The people of the Bicol Region, called Bicolanos, speak any of the several languages of the Bikol language subgroup, called Bikol macrolanguages, Austronesian languages closely grouped under the Central Philippine languages family such as the Visayan languages and Tagalog. The four major groups of language in Bikol are Coastal Bikol (with four sub-languages), Inland Bikol (with six sub-languages), Pandan Bikol (lone language) and Bisakol (with three sub-languages). The majority of Bicolanos understand and speak Central Bikol language (a member of Coastal Bikol group of languages), since it is the language used in literature and mass media, but with varying degrees. A known misconception of many Bicolanos is that Central Bikol, used in the cities of Legazpi and Naga, is the standard Bikol. Central Bikol, though spoken by the majority and with speakers represented in all provinces in the region, is not a standard Bikol, since other forms of Bikol used in the region are separate languages and usually unintelligible. However, the standard form of Central Bikol language is the Canaman dialect.

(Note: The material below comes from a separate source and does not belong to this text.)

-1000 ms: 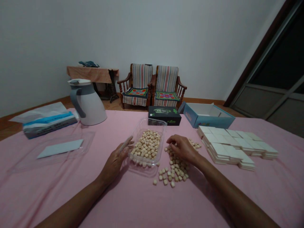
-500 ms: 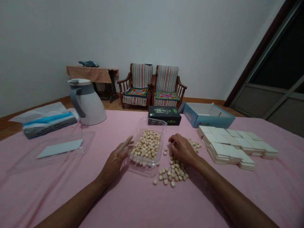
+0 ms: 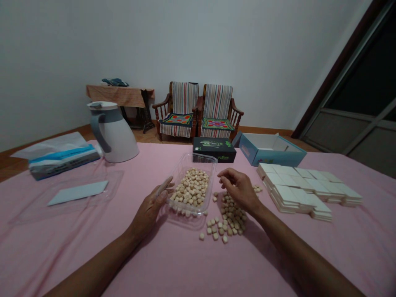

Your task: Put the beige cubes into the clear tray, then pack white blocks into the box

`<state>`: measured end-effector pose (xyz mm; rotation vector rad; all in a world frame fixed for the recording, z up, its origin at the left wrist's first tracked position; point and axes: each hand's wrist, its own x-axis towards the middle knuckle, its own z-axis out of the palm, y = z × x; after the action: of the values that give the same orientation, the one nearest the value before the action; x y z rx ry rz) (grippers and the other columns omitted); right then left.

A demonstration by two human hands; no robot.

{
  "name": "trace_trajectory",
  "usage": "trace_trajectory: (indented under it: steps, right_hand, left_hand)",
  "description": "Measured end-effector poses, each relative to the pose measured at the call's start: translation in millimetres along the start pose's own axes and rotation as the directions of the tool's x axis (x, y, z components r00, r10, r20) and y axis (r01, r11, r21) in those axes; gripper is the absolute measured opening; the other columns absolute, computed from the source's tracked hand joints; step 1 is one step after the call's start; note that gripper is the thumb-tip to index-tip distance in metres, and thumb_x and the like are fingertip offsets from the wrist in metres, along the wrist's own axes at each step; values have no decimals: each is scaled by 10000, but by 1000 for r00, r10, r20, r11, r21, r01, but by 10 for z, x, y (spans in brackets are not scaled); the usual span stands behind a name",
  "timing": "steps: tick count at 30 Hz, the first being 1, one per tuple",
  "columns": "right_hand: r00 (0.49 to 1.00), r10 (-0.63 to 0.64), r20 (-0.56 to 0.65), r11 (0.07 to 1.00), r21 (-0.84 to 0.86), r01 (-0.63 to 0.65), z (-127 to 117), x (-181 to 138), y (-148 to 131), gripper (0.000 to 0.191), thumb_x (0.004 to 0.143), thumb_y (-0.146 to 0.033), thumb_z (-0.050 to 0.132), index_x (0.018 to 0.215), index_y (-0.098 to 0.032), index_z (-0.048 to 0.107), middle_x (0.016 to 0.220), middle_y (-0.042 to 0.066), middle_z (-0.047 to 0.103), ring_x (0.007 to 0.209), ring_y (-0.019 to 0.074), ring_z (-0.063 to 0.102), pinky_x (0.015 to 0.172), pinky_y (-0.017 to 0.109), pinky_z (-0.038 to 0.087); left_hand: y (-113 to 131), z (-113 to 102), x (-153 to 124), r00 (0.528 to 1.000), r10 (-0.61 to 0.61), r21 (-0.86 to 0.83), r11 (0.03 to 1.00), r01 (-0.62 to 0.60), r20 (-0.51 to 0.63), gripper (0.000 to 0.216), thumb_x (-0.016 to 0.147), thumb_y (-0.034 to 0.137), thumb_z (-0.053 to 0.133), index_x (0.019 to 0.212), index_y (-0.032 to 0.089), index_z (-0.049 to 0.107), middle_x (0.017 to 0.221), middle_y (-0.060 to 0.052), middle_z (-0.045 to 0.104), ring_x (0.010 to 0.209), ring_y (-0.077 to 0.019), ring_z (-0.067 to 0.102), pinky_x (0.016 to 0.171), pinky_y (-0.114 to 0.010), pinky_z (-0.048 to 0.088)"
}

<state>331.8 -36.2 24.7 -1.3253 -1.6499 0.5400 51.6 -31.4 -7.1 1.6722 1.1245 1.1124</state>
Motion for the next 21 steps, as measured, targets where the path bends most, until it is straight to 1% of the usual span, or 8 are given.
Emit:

Other Bikol languages are Rinconada Bikol, spoken in southern part of Camarines Sur province, Pandan Bikol spoken in northern part of Catanduanes island and the Albay Bikol group of languages that include Buhinon, Libon, West Miraya and East Miraya. Albay Bikol speakers can be found in Buhi, Camarines Sur, central and eastern parts of Albay and in Donsol, Sorsogon. The standard form of Rinconada Bikol both in pronunciation and writing is the Sinabukid (Highland) dialect of Iriga variant. On the other hand, Buhinon of Buhi, Camarines Sur and Libon of Libon, Albay are the languages that are only used in their respective municipalities. Rinconada Bikol and Albay Bikol group of languages are members of Inland Bikol, while Pandan Bikol is the only language with no sub-languages or division.

The majority of the population in Masbate and Sorsogon speaks Masbateño, Waray Sorsoganon and Northern Sorsoganon. The three are Visayan languages but influenced by Bikol languages (especially the latter), thus tagged and collectively referred to as Bisakol (Being Visayan languages spoken in Bicol), a portmanteau of Bisaya (Visayan) and Bikol (Bicolano).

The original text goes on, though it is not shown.